What do you do when there is no answer to the question, “Why?” What do you understand about your life and the forces of the universe when there is no sense to be made? What do we do when the experiences of our lives betray the sense that we’ve already made?

We do what we always do. We do what is most human: we make sense. We create order so we might not have to experience the chaos. We make statements in the form of questions: “What kind of God would let this happen?” or, “Why me?” There are so many things that we cannot control so somewhere there must be a bigger picture, a greater intention, a man behind the curtain, a reason why.
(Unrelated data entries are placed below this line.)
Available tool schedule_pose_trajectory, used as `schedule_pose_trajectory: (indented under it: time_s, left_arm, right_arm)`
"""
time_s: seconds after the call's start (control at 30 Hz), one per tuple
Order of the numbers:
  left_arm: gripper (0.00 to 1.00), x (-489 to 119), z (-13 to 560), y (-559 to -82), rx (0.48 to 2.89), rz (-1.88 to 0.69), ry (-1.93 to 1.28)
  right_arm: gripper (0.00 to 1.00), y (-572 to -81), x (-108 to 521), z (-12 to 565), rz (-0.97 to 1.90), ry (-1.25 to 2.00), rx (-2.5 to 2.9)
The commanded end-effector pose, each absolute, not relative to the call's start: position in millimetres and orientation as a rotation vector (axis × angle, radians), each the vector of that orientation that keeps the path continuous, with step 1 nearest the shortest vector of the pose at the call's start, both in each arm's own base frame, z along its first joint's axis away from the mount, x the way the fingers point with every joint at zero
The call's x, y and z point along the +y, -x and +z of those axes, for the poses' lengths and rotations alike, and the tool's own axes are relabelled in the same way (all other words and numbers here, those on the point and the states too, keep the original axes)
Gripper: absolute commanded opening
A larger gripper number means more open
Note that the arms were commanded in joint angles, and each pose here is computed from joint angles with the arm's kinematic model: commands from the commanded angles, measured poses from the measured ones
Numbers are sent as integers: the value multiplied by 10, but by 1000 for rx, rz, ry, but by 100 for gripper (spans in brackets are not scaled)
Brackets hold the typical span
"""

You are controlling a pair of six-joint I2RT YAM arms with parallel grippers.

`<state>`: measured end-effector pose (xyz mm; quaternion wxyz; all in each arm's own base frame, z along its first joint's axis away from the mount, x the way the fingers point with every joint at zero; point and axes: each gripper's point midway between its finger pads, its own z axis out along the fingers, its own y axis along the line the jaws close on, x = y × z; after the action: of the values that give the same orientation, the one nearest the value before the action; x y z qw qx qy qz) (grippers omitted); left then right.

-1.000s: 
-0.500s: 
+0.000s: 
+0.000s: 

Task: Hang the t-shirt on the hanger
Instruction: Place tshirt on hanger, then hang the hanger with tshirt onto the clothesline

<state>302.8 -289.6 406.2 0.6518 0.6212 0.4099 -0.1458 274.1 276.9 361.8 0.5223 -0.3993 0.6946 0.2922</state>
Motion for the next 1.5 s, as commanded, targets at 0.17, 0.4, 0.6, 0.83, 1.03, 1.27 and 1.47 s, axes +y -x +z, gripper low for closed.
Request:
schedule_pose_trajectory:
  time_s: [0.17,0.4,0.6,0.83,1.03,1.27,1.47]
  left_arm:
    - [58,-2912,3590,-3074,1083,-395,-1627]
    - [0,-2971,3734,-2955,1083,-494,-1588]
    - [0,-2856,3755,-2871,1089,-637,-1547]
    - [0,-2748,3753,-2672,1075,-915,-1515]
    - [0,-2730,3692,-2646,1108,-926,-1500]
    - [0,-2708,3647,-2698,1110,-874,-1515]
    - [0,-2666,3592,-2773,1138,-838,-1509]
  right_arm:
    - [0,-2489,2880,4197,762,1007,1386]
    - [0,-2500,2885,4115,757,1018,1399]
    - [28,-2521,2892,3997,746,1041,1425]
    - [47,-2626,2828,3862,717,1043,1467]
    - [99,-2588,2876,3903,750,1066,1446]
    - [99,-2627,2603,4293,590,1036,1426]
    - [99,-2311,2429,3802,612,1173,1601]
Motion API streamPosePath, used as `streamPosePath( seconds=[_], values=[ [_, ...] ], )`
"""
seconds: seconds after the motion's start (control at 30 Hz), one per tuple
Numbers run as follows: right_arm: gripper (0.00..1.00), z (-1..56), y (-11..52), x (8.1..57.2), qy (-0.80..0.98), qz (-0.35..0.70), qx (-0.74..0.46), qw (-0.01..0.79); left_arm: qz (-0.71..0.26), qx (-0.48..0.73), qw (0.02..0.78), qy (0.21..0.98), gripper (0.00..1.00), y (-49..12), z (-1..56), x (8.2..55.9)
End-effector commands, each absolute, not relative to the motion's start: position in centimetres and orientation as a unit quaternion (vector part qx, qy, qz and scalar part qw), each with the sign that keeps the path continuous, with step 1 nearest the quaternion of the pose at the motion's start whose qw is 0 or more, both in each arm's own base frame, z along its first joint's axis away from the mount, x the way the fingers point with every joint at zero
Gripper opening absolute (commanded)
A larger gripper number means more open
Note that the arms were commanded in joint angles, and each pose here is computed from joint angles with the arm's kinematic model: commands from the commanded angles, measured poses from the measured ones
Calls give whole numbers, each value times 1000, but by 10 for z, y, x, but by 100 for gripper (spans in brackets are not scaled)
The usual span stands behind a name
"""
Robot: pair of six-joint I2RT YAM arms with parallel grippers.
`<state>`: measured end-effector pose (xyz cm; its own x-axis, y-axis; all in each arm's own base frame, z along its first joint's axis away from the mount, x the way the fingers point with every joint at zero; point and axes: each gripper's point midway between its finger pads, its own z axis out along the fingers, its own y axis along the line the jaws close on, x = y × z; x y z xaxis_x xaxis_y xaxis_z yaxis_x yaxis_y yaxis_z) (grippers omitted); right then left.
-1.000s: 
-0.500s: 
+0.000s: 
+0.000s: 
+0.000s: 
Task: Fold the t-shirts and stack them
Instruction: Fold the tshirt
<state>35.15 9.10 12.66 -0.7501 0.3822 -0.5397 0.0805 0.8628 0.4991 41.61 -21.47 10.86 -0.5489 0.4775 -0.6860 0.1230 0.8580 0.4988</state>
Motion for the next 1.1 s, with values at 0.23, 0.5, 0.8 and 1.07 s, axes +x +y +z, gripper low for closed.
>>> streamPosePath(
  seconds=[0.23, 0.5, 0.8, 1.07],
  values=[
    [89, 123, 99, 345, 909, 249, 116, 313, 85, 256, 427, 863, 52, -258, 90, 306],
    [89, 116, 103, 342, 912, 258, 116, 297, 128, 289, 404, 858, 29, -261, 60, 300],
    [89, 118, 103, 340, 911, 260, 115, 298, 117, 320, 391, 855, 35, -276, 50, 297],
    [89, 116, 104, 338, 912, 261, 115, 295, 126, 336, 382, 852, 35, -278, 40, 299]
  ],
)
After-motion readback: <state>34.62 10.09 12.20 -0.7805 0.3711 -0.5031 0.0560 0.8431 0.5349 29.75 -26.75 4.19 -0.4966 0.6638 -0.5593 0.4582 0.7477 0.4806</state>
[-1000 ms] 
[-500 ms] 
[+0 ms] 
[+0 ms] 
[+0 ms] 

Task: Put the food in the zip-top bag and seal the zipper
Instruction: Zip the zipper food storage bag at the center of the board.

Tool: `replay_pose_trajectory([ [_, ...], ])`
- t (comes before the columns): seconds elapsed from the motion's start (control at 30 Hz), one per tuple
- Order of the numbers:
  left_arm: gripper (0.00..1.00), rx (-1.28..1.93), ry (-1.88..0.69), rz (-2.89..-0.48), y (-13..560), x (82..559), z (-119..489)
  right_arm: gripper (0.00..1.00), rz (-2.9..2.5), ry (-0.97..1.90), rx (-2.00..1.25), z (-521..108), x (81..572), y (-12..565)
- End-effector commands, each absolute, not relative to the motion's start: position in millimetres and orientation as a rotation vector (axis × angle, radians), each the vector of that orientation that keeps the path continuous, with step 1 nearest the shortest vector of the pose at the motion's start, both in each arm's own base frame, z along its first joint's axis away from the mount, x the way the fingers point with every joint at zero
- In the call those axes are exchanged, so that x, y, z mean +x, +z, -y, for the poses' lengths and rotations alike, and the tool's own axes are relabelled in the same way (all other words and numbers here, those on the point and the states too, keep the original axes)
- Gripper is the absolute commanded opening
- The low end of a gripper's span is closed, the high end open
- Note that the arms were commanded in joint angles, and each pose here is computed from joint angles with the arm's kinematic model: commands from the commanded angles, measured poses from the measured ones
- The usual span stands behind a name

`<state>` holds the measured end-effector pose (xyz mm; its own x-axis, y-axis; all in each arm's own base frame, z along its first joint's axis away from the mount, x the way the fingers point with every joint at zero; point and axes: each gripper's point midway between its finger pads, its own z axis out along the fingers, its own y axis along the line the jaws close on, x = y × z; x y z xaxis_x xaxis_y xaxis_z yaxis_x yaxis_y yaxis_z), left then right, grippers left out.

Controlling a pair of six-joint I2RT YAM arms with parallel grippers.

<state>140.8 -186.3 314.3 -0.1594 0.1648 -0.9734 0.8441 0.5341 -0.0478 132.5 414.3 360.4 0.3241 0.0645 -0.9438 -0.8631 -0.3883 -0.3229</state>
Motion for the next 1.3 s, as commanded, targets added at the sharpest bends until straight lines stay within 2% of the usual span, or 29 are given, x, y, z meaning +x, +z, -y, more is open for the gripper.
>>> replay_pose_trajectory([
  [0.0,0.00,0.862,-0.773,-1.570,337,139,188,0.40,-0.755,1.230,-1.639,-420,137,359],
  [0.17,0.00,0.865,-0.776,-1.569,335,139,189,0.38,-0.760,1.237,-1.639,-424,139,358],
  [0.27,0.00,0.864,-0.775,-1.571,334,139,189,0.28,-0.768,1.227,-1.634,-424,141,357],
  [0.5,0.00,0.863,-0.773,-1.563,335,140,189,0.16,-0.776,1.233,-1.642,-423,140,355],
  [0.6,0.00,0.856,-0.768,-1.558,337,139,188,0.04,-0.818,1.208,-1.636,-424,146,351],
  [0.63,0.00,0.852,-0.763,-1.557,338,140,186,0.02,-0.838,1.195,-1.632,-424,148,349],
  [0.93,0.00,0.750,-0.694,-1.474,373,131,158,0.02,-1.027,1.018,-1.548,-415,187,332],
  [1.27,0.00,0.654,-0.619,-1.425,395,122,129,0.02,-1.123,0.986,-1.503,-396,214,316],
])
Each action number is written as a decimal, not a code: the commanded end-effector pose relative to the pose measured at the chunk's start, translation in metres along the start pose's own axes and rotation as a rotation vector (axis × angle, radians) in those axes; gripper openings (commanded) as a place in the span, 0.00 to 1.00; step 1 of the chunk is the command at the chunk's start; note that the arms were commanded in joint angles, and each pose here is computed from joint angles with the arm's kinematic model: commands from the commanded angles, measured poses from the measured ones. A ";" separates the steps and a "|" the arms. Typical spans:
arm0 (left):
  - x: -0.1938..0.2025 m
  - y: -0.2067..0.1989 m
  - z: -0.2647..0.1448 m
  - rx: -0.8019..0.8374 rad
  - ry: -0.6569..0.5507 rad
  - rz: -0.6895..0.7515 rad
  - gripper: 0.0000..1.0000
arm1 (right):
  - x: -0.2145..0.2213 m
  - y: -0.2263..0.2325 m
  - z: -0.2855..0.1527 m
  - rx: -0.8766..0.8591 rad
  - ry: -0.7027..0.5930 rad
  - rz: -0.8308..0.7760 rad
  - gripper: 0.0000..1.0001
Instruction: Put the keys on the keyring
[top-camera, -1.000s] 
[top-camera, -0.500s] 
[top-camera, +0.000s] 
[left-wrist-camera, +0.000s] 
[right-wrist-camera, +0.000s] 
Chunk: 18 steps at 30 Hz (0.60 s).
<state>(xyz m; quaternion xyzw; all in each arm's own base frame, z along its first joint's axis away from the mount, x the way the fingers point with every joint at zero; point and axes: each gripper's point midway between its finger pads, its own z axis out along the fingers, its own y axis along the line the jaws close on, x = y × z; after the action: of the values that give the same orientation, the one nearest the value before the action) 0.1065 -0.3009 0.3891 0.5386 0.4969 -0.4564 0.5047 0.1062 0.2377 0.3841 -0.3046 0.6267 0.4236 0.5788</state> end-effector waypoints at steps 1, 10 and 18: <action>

We say to ourselves, “There must be a right path, a rule, a law, a design that we must follow.” It is something to ponder: why is our greatest horror to be out-of-control? What if we danced with the mystery rather than tried to contain it?

“To understand” is a form of the control illusion. Do you believe you need to know how to do something before you do it? You don’t but without the control-illusion of “how” you’d come face to face with the reality that process is chaos. Chaos is uncomfortable. Things happen. Order is something that is made after the fact. “There must be a way!” “There must be a reason!” There is always a way but you won’t know it until you walk the path and turn around to see it. There is always a reason, but you create it. It is not given. Order feels good.

And, it is necessary. Giving order to our chaos, telling a story, is what makes us human. If you could boil my work in the world down to a single phrase, it would be this: we have experiences first and then we make meaning, not the other way around.

We make meaning, we contain to infinite, through the stories we tell. The choreography of the human dance happens between the poles of “no sense to be made of the mystery,” and “the need to understand why.” G is making sense of his life. I am making sense of my life. As are you and everyone you meet today.